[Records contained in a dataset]
'''

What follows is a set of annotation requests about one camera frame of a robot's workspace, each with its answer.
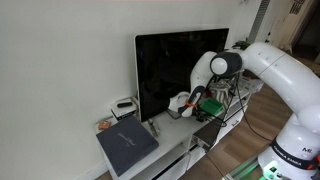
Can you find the white set-top box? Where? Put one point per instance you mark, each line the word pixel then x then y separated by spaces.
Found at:
pixel 120 113

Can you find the green plastic tray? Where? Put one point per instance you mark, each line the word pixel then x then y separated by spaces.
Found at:
pixel 212 106

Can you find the small orange object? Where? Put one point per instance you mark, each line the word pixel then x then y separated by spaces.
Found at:
pixel 104 125

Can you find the white purple carton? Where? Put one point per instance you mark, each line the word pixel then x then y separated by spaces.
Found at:
pixel 252 85

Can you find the striped cloth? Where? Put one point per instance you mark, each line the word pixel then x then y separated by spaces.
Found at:
pixel 220 92

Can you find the black remote on box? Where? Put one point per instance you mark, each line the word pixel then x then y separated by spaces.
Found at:
pixel 125 104

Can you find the dark blue flat box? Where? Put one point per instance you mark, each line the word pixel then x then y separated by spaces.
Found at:
pixel 125 143

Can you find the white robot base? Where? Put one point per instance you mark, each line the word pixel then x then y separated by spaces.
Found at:
pixel 278 164

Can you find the black flat screen television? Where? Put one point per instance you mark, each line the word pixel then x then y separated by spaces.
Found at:
pixel 164 62

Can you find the white tv stand cabinet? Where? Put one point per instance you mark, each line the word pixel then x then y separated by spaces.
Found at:
pixel 177 151

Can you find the silver stick remote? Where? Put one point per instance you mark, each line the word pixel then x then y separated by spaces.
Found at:
pixel 150 122

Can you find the potted green plant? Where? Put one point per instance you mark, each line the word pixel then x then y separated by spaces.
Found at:
pixel 242 44

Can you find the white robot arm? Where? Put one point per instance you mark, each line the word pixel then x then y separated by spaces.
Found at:
pixel 293 154

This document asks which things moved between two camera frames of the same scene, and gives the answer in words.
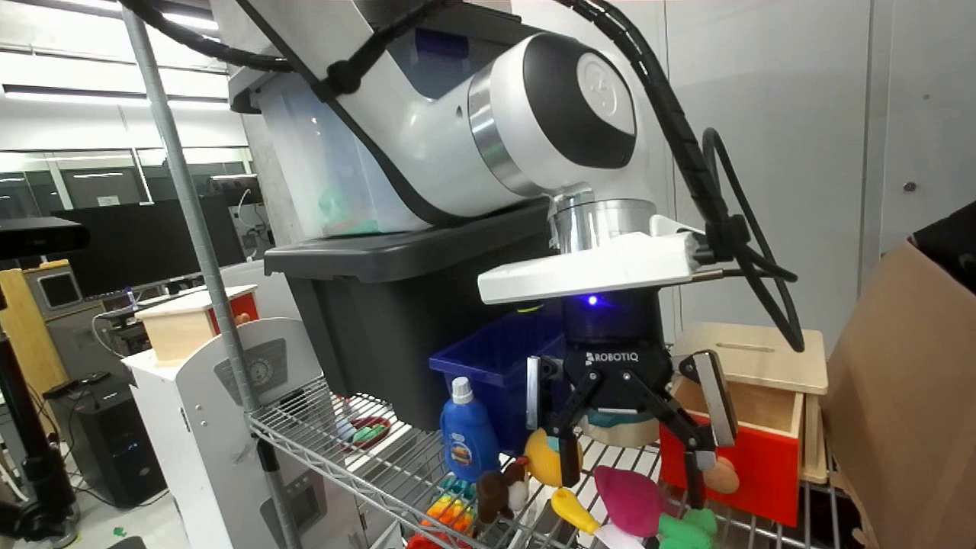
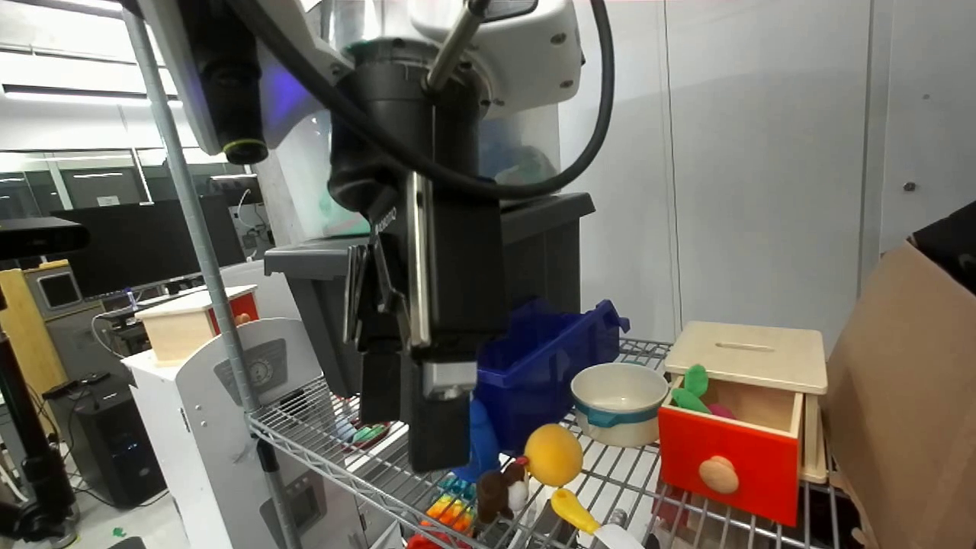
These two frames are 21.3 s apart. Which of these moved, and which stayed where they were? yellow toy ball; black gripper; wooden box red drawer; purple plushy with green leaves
Moved: black gripper; purple plushy with green leaves
Stayed: wooden box red drawer; yellow toy ball
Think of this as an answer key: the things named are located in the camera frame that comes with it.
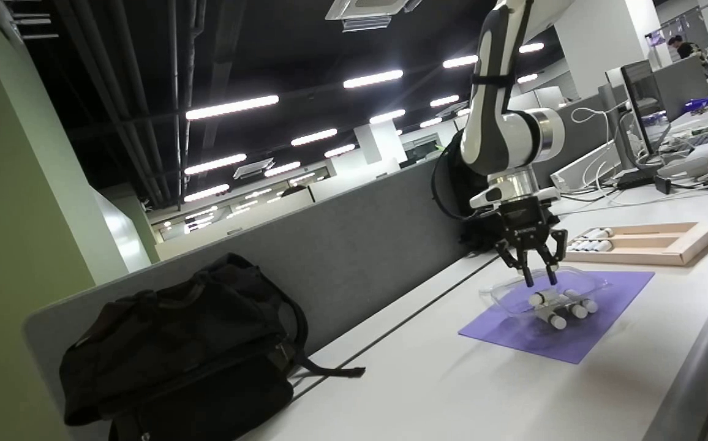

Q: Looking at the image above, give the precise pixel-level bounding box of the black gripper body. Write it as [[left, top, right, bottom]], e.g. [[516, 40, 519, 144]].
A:
[[495, 196, 559, 251]]

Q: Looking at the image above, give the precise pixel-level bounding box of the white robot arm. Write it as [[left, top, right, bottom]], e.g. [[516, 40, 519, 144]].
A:
[[432, 0, 569, 286]]

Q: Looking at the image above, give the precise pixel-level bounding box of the wooden tray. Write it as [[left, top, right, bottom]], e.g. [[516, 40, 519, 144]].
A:
[[566, 221, 708, 268]]

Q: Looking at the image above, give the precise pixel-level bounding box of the purple paper mat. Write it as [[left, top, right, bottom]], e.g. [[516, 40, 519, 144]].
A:
[[460, 269, 652, 365]]

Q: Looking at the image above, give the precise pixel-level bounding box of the black backpack far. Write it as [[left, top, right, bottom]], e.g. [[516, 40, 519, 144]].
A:
[[446, 122, 533, 254]]

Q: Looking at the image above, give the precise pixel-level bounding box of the black backpack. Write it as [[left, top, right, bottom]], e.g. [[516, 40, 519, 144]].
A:
[[57, 251, 368, 441], [446, 122, 533, 254]]

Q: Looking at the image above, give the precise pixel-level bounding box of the grey desk divider panel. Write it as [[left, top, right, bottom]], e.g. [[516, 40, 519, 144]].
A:
[[24, 158, 482, 441]]

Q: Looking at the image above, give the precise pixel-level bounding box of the black backpack near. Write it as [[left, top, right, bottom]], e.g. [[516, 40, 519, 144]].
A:
[[57, 251, 368, 441]]

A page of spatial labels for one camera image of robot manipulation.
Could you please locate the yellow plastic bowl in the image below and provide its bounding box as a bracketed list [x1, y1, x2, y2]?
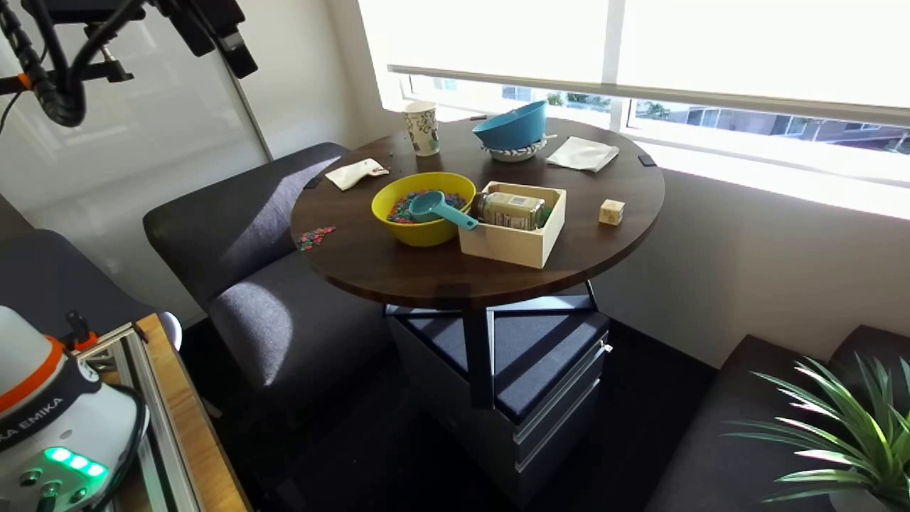
[369, 171, 478, 248]

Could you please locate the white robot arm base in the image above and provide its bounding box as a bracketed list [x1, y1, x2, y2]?
[0, 308, 147, 512]

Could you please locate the blue tilted bowl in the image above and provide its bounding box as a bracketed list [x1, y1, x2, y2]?
[472, 98, 545, 161]

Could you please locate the round dark wooden table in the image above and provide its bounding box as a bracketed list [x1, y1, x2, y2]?
[289, 118, 664, 408]

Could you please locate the teal plastic scoop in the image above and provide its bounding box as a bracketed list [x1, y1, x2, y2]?
[405, 189, 478, 231]

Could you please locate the light wooden box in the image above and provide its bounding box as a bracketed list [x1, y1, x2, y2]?
[458, 182, 565, 269]

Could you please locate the green box in crate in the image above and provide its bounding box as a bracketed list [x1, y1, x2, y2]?
[475, 189, 545, 231]

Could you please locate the patterned paper cup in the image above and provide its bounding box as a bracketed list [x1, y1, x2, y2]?
[403, 101, 440, 157]

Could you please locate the white paper packet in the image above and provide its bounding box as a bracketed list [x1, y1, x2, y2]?
[326, 160, 387, 189]

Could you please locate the dark cabinet under table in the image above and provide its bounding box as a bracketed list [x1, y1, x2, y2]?
[387, 292, 610, 507]

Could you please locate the small pink candy piece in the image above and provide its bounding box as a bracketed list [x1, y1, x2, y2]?
[299, 228, 336, 251]

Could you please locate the white folded napkin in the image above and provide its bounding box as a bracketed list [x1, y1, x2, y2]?
[549, 135, 619, 174]

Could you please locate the small wooden cube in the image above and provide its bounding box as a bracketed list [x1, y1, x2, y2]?
[600, 198, 626, 225]

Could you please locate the dark grey armchair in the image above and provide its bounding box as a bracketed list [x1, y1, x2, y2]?
[141, 138, 405, 450]

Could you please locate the dark couch at right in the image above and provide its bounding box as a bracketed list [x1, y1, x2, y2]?
[646, 323, 910, 512]

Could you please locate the green potted plant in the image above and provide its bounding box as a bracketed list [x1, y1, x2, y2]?
[728, 354, 910, 512]

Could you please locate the black camera rig arm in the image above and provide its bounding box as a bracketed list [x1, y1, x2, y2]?
[0, 0, 256, 127]

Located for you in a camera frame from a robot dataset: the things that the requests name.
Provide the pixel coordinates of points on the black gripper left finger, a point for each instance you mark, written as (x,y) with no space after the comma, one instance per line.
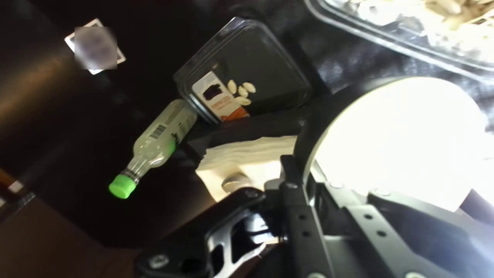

'''

Assigned task
Go through the entries and retype each one exactly, skipping any image.

Final answer
What follows is a set of annotation requests about one camera frame of a robot's workspace, each with its answer.
Can you find the white set-top box? Where? Put one point per instance you mark, each line the word pixel then x then y separated by spaces.
Found at:
pixel 120 113

Can you find the green plastic tray? Where? Put one point per instance you mark, each line the word pixel then x then y separated by spaces.
Found at:
pixel 212 106

Can you find the small orange object? Where? Put one point per instance you mark, each line the word pixel then x then y separated by spaces.
Found at:
pixel 104 125

Can you find the white purple carton? Where? Put one point per instance you mark, each line the word pixel then x then y separated by spaces.
Found at:
pixel 252 85

Can you find the striped cloth? Where? Put one point per instance you mark, each line the word pixel then x then y separated by spaces.
Found at:
pixel 220 92

Can you find the black remote on box? Where? Put one point per instance you mark, each line the word pixel then x then y separated by spaces.
Found at:
pixel 125 104

Can you find the dark blue flat box? Where? Put one point per instance you mark, each line the word pixel then x then y separated by spaces.
Found at:
pixel 125 143

Can you find the white robot base? Where? Put one point per instance you mark, each line the word pixel then x then y separated by spaces.
Found at:
pixel 278 164

Can you find the black flat screen television? Where? Put one point per instance you mark, each line the word pixel then x then y separated by spaces.
Found at:
pixel 164 62

Can you find the white tv stand cabinet? Where? Put one point per instance you mark, each line the word pixel then x then y separated by spaces.
Found at:
pixel 177 151

Can you find the silver stick remote? Where? Put one point per instance you mark, each line the word pixel then x then y separated by spaces.
Found at:
pixel 150 122

Can you find the potted green plant? Where? Put one point per instance you mark, each line the word pixel then x then y separated by spaces.
Found at:
pixel 242 44

Can you find the white robot arm? Where? Put one point per instance you mark, each line the word pixel then x then y separated by spaces.
Found at:
pixel 293 154

This document asks which things moved between two camera frames of the same scene, and gives the answer in words.
These two frames are 21.3 s apart. Which of these moved, and which stayed where they were? yellow toy ball; black gripper; wooden box red drawer; purple plushy with green leaves
Moved: black gripper; purple plushy with green leaves
Stayed: wooden box red drawer; yellow toy ball
Think of this as an answer key: the things named are located in the camera frame that comes with it.

Q: Looking at the image above, give the precise pixel-level bounding box of the black gripper body. Write it as [[left, top, right, bottom]], e.g. [[516, 40, 519, 144]].
A:
[[495, 196, 559, 251]]

Q: Looking at the image above, give the precise pixel-level bounding box of the white robot arm. Write it as [[left, top, right, bottom]], e.g. [[516, 40, 519, 144]].
A:
[[432, 0, 569, 286]]

Q: Looking at the image above, give the precise pixel-level bounding box of the wooden tray. Write it as [[left, top, right, bottom]], e.g. [[516, 40, 519, 144]].
A:
[[566, 221, 708, 268]]

Q: Looking at the image above, give the precise pixel-level bounding box of the purple paper mat. Write it as [[left, top, right, bottom]], e.g. [[516, 40, 519, 144]].
A:
[[460, 269, 652, 365]]

Q: Looking at the image above, give the precise pixel-level bounding box of the black backpack far. Write it as [[left, top, right, bottom]], e.g. [[516, 40, 519, 144]].
A:
[[446, 122, 533, 254]]

Q: Looking at the image above, give the precise pixel-level bounding box of the black backpack. Write it as [[left, top, right, bottom]], e.g. [[516, 40, 519, 144]].
A:
[[57, 251, 368, 441], [446, 122, 533, 254]]

Q: Looking at the image above, give the precise pixel-level bounding box of the grey desk divider panel. Write it as [[left, top, right, bottom]], e.g. [[516, 40, 519, 144]].
A:
[[24, 158, 482, 441]]

Q: Looking at the image above, give the precise pixel-level bounding box of the black backpack near. Write it as [[left, top, right, bottom]], e.g. [[516, 40, 519, 144]].
A:
[[57, 251, 368, 441]]

A page of spatial labels for one camera image of robot manipulation.
Could you please locate the yellow plastic bowl in the image below and provide its bounding box as a bracketed list [x1, y1, x2, y2]?
[369, 171, 478, 248]

Could you please locate the white robot arm base in the image above and provide its bounding box as a bracketed list [x1, y1, x2, y2]?
[0, 308, 147, 512]

Could you please locate the blue tilted bowl in the image above and provide its bounding box as a bracketed list [x1, y1, x2, y2]?
[472, 98, 545, 161]

Could you please locate the round dark wooden table in the image above and provide its bounding box as a bracketed list [x1, y1, x2, y2]?
[289, 118, 664, 408]

Could you please locate the teal plastic scoop in the image above and provide its bounding box as a bracketed list [x1, y1, x2, y2]?
[405, 189, 478, 231]

Could you please locate the light wooden box in the image above and provide its bounding box as a bracketed list [x1, y1, x2, y2]?
[458, 182, 565, 269]

Could you please locate the green box in crate in the image above and provide its bounding box as a bracketed list [x1, y1, x2, y2]?
[475, 189, 545, 231]

Could you please locate the patterned paper cup in the image above and provide its bounding box as a bracketed list [x1, y1, x2, y2]?
[403, 101, 440, 157]

Could you please locate the white paper packet in the image above and provide its bounding box as a bracketed list [x1, y1, x2, y2]?
[326, 160, 387, 189]

Could you please locate the dark cabinet under table in the image above and provide its bounding box as a bracketed list [x1, y1, x2, y2]?
[387, 292, 610, 507]

Could you please locate the small pink candy piece in the image above and provide its bounding box as a bracketed list [x1, y1, x2, y2]?
[299, 228, 336, 251]

Could you please locate the white folded napkin in the image above and provide its bounding box as a bracketed list [x1, y1, x2, y2]?
[549, 135, 619, 174]

Could you please locate the small wooden cube in the image above and provide its bounding box as a bracketed list [x1, y1, x2, y2]?
[600, 198, 626, 225]

Could you please locate the dark grey armchair in the image above and provide its bounding box as a bracketed list [x1, y1, x2, y2]?
[141, 138, 405, 450]

Could you please locate the dark couch at right in the image above and provide its bounding box as a bracketed list [x1, y1, x2, y2]?
[646, 323, 910, 512]

Could you please locate the green potted plant in the image above and provide its bounding box as a bracketed list [x1, y1, x2, y2]?
[728, 354, 910, 512]

Could you please locate the black camera rig arm in the image above and provide its bounding box as a bracketed list [x1, y1, x2, y2]?
[0, 0, 256, 127]

Located for you in a camera frame from a robot dataset: the things that the requests name.
Provide the pixel coordinates of points on the black gripper left finger, a point for each instance you mark, written as (x,y) with no space after the comma, one instance per line.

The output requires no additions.